Looking for another way to measure mid-Michigan's brutal winter? At Shabazz Academy in Lansing, there hasn't been outdoor recess for nearly two months.
"I think you become a little stir crazy and teachers, administrators, and of course the kids are raring for sunny days and warm days," said Chief School Administrator Dr. Eugene Cain. "You have an increase in just restlessness and wanting to go outside."
Part of the administrative longing for spring comes from the financials too. Cain estimates that the school is paying 2-5 percent more this winter for its natural gas heating.
"When you don't have enough money to do all the things that you want to do, it is significant," said Cain. "The big challenge is you've gotta pay the bill."
Heating costs are up at the Eaton Regional Education Service Agency too, according to Superintendent Dr. Christine Beardsley. The boiler has run non-stop this winter. It hasn't failed yet, but she says she's still concerned.
"Can our boiler keep up with the demand at the temperatures we've experienced when we haven't really experienced these temperatures this low for this period of time?" she said.

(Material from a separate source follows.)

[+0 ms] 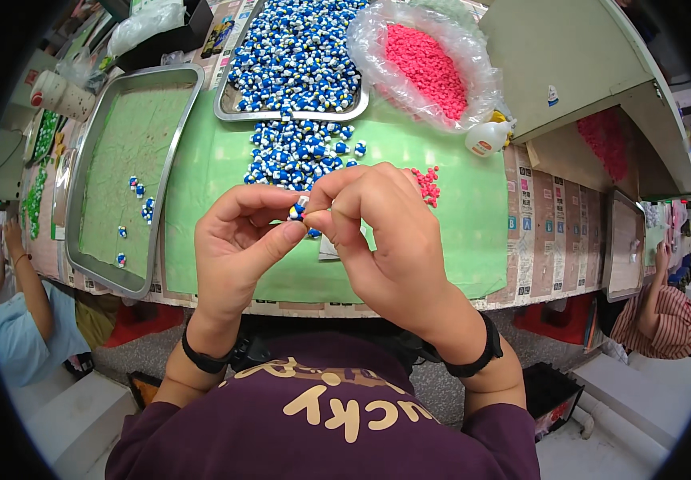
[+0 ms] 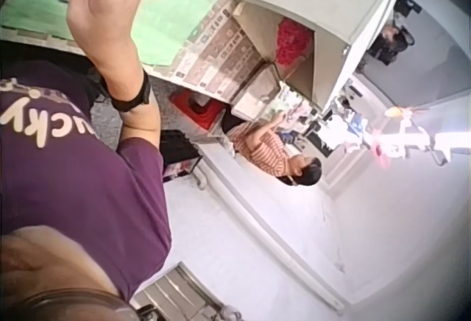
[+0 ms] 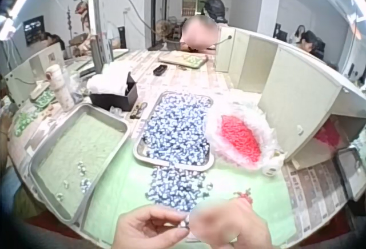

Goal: The person repeatedly picks a blue-and-white capsule from a tray and a small pink piece from a pile, then joins them together by hand. The assembled units are placed into a metal tray on the left. The process is repeated continuously throughout the clip.

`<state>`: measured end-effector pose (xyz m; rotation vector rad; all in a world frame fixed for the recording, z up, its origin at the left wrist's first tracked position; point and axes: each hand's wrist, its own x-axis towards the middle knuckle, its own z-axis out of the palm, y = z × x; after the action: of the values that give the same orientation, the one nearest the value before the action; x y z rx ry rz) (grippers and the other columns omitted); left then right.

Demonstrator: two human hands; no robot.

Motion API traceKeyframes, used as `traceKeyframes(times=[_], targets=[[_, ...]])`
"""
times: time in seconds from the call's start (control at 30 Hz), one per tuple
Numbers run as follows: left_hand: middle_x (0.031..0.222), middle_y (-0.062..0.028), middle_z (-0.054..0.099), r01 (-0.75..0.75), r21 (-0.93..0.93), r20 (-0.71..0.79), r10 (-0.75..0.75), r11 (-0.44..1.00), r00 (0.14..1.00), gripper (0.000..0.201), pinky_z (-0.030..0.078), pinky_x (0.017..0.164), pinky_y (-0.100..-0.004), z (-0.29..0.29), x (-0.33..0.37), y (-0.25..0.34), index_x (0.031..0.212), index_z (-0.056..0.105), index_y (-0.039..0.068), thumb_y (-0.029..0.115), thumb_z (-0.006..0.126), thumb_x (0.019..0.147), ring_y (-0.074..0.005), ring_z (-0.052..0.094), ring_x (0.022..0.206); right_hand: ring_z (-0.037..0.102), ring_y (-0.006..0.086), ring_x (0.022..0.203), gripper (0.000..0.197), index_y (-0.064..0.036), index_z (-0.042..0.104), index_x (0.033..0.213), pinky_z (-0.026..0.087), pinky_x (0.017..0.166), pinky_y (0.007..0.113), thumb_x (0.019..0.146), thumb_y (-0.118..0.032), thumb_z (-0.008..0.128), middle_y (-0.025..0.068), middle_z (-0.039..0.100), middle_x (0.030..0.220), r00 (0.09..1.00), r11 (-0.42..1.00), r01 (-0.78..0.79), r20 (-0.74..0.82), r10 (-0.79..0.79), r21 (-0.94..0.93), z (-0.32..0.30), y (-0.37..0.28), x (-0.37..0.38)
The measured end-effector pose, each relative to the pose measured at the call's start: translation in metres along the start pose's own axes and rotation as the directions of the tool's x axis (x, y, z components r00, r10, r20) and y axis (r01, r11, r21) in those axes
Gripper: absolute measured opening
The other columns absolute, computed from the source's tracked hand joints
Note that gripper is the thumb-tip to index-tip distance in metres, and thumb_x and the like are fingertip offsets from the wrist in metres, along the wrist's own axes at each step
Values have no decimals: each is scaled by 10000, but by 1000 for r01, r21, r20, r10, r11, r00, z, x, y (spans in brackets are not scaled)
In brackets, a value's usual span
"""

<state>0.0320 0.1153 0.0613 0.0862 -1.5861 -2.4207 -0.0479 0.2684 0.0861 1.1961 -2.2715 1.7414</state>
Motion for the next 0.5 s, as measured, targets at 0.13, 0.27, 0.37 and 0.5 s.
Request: traceKeyframes(times=[0.13, 0.27, 0.37, 0.5], targets=[[1045, -94, 650, -46, 108, -17, 48, 993, 999, 242, 547, 861, -295, 2, -1, -1, 1074, 627, -27, -63, 674, 840, -160, 641, 975, 565, 197, 732, 265, -83, 463, 764, 387, 683, 323, 774, 37, 699, 40, 648, 824, 1000, 999, 10, 5, -10, -39, 1, 1, -1], [1024, -96, 657, -158, 272, -7, 166, 949, 986, 233, 564, 806, -279, 3, -1, -5, 1042, 660, -22, -78, 684, 817, -165, 657, 930, 550, 218, 724, 283, -69, 456, 785, 395, 661, 334, 755, 57, 707, 59, 605, 807, 1000, 1000, 13, -25, -13, -23, 4, 3, -1], [1007, -110, 650, -264, 426, 63, 263, 865, 963, 256, 560, 777, -263, -1, -3, -4, 1023, 666, -28, -123, 685, 786, -170, 652, 921, 504, 229, 702, 307, -58, 444, 809, 401, 650, 327, 743, 66, 717, 69, 524, 781, 999, 999, -25, -19, 26, 23, 5, 5, -2], [990, -125, 651, -337, 514, 151, 304, 789, 941, 277, 562, 760, -259, -3, -1, -1, 1003, 665, -34, -157, 689, 756, -184, 651, 919, 442, 213, 688, 310, -50, 435, 831, 398, 654, 304, 755, 51, 718, 67, 432, 764, 999, 999, -41, 20, 40, 36, 4, 9, -5]])
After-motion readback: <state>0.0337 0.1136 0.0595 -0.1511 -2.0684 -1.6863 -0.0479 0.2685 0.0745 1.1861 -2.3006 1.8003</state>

A failed boiler sacrifices comfort any time, Beardsley said, but the stakes are higher in a winter when the district has already had nine snow days, up from 1-2 in a normal year.

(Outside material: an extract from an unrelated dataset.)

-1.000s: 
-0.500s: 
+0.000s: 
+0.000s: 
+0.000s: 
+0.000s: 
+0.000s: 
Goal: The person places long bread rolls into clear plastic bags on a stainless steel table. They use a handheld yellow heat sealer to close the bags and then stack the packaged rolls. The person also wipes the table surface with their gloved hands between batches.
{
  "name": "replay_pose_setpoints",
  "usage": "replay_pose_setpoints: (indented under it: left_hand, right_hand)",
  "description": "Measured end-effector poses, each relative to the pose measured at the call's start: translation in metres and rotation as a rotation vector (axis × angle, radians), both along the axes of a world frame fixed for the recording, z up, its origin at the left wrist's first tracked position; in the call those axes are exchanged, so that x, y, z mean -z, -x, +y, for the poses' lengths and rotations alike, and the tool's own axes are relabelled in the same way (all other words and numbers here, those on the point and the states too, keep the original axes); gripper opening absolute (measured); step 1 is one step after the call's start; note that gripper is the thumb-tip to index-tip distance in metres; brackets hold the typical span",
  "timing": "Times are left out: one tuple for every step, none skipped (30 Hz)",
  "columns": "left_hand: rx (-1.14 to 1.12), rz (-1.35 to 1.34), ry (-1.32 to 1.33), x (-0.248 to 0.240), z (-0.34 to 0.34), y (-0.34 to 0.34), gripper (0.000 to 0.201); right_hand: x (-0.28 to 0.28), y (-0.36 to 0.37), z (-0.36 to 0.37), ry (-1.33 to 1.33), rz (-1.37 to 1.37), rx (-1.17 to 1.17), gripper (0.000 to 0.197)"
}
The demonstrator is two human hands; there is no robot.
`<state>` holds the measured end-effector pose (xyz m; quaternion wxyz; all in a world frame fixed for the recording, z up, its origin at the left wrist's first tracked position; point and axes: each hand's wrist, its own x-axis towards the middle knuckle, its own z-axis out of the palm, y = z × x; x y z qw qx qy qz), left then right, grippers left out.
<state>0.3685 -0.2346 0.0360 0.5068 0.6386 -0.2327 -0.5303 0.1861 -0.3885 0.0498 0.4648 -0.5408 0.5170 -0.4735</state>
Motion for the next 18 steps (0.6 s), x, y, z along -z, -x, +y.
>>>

"We're already making up days," she said. "If we're too cold or the boiler can't heat or for some reason needs repair that day, it's no longer 'well we have days to work with.'"
But the biggest cost of all, Beardsley said, is plowing the parking lot at her building. Eaton RESA has already spent $11,000 this winter -- already more than what the district spent for the same service over the entirety of the last year.
The piles in the parking lot have grown so large, Beardsley said she had to hire a private company to remove them.
Snowy parking lots are also a problem for Dean Transportation, which has spent more than average on plowing, maintenance and overtime this year, according to President and CEO Kellie Dean.
Batteries, engines and suspensions have all suffered, Dean said. It takes longer to start the buses, he said, but once they get going, the only delays are due to weather conditions.
Not all districts are struggling though. The superintendent of the Ingham Intermediate School District says the budget isn't tight because most of a district's allocations go to employee salaries.
Superintendent Stan Kogut says since his district uses natural gas as opposed to propane, he hasn't seen his bills skyrocket. And his district does its own maintenance, which defrays some costs.